__EXERCISE REQUIREMENTS__
Every word of the data below has to be copied faithfully.

--------------------------------------------------

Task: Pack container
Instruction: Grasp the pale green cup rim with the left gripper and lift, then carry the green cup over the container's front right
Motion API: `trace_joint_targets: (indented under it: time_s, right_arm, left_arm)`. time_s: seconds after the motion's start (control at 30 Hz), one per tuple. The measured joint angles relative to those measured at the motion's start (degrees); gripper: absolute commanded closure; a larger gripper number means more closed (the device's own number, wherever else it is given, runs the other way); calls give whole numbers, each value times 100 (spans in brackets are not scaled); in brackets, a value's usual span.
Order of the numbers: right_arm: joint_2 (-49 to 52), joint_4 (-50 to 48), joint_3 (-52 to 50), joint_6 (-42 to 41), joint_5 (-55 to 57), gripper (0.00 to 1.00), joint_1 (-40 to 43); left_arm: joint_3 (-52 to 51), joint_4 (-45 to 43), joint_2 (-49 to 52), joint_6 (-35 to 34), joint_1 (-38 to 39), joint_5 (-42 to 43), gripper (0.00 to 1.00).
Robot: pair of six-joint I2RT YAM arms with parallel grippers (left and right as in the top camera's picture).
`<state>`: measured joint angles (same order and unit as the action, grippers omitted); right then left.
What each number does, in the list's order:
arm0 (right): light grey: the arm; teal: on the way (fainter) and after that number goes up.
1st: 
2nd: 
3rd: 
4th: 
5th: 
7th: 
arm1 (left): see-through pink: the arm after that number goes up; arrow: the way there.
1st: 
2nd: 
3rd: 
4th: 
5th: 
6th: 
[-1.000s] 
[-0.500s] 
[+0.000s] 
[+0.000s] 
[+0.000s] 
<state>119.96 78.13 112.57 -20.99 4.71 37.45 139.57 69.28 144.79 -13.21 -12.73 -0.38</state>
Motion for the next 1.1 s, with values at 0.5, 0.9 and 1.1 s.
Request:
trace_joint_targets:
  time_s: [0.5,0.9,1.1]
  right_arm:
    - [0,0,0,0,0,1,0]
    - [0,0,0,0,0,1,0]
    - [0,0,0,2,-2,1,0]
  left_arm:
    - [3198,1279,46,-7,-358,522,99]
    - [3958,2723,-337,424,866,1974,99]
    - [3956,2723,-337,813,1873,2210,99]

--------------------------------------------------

__RESPONSE FOR THIS EXERCISE__
Task: Pack container
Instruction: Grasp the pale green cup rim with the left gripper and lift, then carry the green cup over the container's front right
Motion API: `trace_joint_targets: (indented under it: time_s, right_arm, left_arm)`. time_s: seconds after the motion's start (control at 30 Hz), one per tuple. The measured joint angles relative to those measured at the motion's start (degrees); gripper: absolute commanded closure; a larger gripper number means more closed (the device's own number, wherever else it is given, runs the other way); calls give whole numbers, each value times 100 (spans in brackets are not scaled); in brackets, a value's usual span.
Order of the numbers: right_arm: joint_2 (-49 to 52), joint_4 (-50 to 48), joint_3 (-52 to 50), joint_6 (-42 to 41), joint_5 (-55 to 57), gripper (0.00 to 1.00), joint_1 (-40 to 43); left_arm: joint_3 (-52 to 51), joint_4 (-45 to 43), joint_2 (-49 to 52), joint_6 (-35 to 34), joint_1 (-38 to 39), joint_5 (-42 to 43), gripper (0.00 to 1.00).
Robot: pair of six-joint I2RT YAM arms with parallel grippers (left and right as in the top camera's picture).
`<state>`: measured joint angles (same order and unit as the action, grippers omitted); right then left.
What each number does, in the list's order:
arm0 (right): light grey: the arm; teal: on the way (fainter) and after that number goes up.
1st: 
2nd: 
3rd: 
4th: 
5th: 
7th: 
arm1 (left): see-through pink: the arm after that number goes up; arrow: the way there.
1st: 
2nd: 
3rd: 
4th: 
5th: 
6th: 
[-1.000s] 
[-0.500s] 
[+0.000s] 
[+0.000s] 
[+0.000s] 
<state>119.96 78.13 112.57 -20.99 4.71 37.45 139.57 69.28 144.79 -13.21 -12.73 -0.38</state>
Motion for the next 1.1 s, with values at 0.5, 0.9 and 1.1 s.
Request:
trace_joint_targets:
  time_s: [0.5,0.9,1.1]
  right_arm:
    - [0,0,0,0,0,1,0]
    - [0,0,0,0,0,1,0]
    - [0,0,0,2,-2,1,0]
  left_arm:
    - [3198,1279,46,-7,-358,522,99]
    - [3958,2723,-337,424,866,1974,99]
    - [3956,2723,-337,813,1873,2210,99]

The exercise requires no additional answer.